[Your task]:
Starting at the line that contains "Whatever is drawn at (185, 215)", write out each line through the end of the data below, exactly as it stands. Skip any pictures.

====

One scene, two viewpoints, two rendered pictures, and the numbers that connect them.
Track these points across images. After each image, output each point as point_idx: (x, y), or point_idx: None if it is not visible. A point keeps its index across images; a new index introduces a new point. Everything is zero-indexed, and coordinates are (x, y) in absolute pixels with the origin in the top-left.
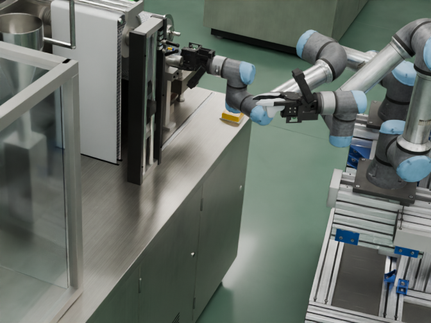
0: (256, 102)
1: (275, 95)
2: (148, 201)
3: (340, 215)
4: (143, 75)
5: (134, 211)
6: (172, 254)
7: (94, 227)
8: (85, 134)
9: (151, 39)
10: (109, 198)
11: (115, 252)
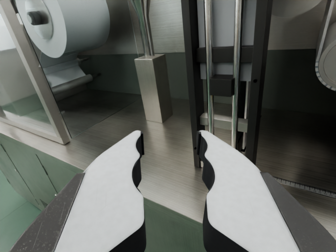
0: (141, 131)
1: (218, 207)
2: (163, 173)
3: None
4: (182, 11)
5: (149, 164)
6: (176, 249)
7: None
8: (244, 109)
9: None
10: (171, 148)
11: (94, 156)
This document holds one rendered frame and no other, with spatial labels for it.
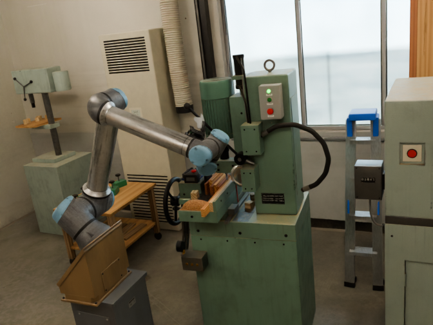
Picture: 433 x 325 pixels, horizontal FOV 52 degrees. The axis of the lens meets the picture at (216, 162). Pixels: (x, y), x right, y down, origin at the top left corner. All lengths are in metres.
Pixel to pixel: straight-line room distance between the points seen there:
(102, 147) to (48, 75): 2.10
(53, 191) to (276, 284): 2.65
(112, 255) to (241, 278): 0.69
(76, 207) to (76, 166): 2.14
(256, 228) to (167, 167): 1.82
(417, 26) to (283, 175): 1.54
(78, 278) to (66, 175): 2.21
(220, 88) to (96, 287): 1.15
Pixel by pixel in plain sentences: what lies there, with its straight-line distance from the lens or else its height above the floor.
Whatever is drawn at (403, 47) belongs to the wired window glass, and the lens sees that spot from 3.56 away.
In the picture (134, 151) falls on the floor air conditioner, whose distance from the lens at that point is 4.12.
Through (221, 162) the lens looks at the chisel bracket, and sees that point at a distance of 2.43.
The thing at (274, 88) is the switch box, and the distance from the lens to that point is 2.10.
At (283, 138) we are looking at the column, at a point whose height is 1.21.
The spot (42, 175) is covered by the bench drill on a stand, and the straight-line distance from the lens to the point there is 4.50.
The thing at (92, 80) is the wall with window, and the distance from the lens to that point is 4.61.
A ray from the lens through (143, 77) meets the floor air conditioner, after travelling 3.87.
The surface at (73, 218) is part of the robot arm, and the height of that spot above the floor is 0.94.
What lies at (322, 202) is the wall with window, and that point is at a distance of 3.88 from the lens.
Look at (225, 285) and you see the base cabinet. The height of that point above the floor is 0.41.
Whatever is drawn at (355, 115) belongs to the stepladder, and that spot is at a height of 1.15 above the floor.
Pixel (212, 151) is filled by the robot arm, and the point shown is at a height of 1.27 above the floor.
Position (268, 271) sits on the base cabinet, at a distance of 2.41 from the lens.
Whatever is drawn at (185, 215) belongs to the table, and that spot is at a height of 0.87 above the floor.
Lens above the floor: 1.78
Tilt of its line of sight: 17 degrees down
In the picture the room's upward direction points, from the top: 7 degrees counter-clockwise
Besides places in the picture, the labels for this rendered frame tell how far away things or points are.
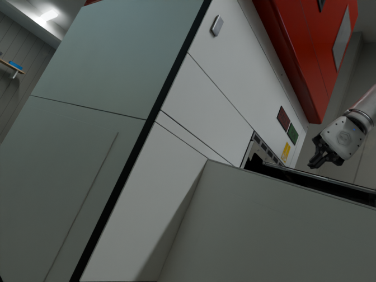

====

[Your solution]:
Whatever is drawn at (185, 215) belongs to the table, and that spot is at a height of 0.87 above the floor.
Lens above the floor: 1.78
Tilt of its line of sight: 17 degrees down
In the picture the room's upward direction points, from the top: 7 degrees counter-clockwise
Besides places in the picture, the labels for this rendered frame tell how far away things or points are.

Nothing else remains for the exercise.